How many lines in the data below contain the string "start"? Answer with the number only.

---- Data segment

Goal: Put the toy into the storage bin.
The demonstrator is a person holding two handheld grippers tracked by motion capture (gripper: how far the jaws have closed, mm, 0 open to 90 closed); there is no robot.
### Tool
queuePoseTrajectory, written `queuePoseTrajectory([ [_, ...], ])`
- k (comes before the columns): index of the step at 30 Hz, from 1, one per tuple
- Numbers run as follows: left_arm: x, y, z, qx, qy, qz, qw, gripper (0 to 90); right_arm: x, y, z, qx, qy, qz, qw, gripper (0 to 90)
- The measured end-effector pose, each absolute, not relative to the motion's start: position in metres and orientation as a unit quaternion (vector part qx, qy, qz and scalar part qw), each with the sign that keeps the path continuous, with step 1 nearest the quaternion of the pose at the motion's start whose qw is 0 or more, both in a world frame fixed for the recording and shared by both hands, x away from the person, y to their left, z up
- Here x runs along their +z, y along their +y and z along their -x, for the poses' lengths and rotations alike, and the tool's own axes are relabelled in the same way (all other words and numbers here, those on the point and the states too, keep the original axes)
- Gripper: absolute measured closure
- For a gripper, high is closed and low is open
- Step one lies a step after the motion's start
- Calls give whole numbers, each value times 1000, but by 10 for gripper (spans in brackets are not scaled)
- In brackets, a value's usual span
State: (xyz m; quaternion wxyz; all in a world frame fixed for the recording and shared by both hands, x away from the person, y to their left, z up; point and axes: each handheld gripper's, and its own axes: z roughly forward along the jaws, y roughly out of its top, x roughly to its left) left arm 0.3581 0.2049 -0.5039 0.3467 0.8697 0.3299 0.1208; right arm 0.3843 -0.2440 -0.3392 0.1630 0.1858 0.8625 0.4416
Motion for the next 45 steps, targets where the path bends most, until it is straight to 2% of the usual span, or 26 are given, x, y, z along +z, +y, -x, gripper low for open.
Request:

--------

■ Written solution ■
2